== To do ==
This task calls for every line of the material to be output verbatim.

== Data listing ==
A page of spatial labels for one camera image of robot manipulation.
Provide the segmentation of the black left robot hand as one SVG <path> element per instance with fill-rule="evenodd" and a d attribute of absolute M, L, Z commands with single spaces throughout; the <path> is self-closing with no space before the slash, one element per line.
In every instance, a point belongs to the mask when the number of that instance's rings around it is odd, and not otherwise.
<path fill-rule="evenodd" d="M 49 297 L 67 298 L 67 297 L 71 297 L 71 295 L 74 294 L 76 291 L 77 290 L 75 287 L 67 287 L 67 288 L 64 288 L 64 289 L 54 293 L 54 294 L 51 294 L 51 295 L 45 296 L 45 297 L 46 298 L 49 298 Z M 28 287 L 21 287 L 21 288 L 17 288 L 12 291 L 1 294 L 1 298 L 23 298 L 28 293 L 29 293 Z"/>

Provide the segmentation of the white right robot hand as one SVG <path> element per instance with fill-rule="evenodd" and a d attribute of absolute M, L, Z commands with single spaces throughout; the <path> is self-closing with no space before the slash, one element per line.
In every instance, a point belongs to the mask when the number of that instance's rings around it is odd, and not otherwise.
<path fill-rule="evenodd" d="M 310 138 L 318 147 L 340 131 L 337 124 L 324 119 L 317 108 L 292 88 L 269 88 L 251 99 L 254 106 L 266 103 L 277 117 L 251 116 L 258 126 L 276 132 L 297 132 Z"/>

== Exercise result ==
A page of spatial labels for one camera image of robot manipulation.
Provide the segmentation of the black left robot hand as one SVG <path> element per instance with fill-rule="evenodd" and a d attribute of absolute M, L, Z commands with single spaces throughout; the <path> is self-closing with no space before the slash, one element per line.
In every instance, a point belongs to the mask when the number of that instance's rings around it is odd, and not otherwise.
<path fill-rule="evenodd" d="M 49 297 L 67 298 L 67 297 L 71 297 L 71 295 L 74 294 L 76 291 L 77 290 L 75 287 L 67 287 L 67 288 L 64 288 L 64 289 L 54 293 L 54 294 L 51 294 L 51 295 L 45 296 L 45 297 L 46 298 L 49 298 Z M 28 287 L 21 287 L 21 288 L 17 288 L 12 291 L 1 294 L 1 298 L 23 298 L 28 293 L 29 293 Z"/>

Provide the segmentation of the white right robot hand as one SVG <path> element per instance with fill-rule="evenodd" and a d attribute of absolute M, L, Z commands with single spaces throughout; the <path> is self-closing with no space before the slash, one element per line.
In every instance, a point belongs to the mask when the number of that instance's rings around it is odd, and not otherwise.
<path fill-rule="evenodd" d="M 310 138 L 318 147 L 340 131 L 337 124 L 324 119 L 317 108 L 292 88 L 269 88 L 251 99 L 254 106 L 266 103 L 277 117 L 251 116 L 258 126 L 276 132 L 297 132 Z"/>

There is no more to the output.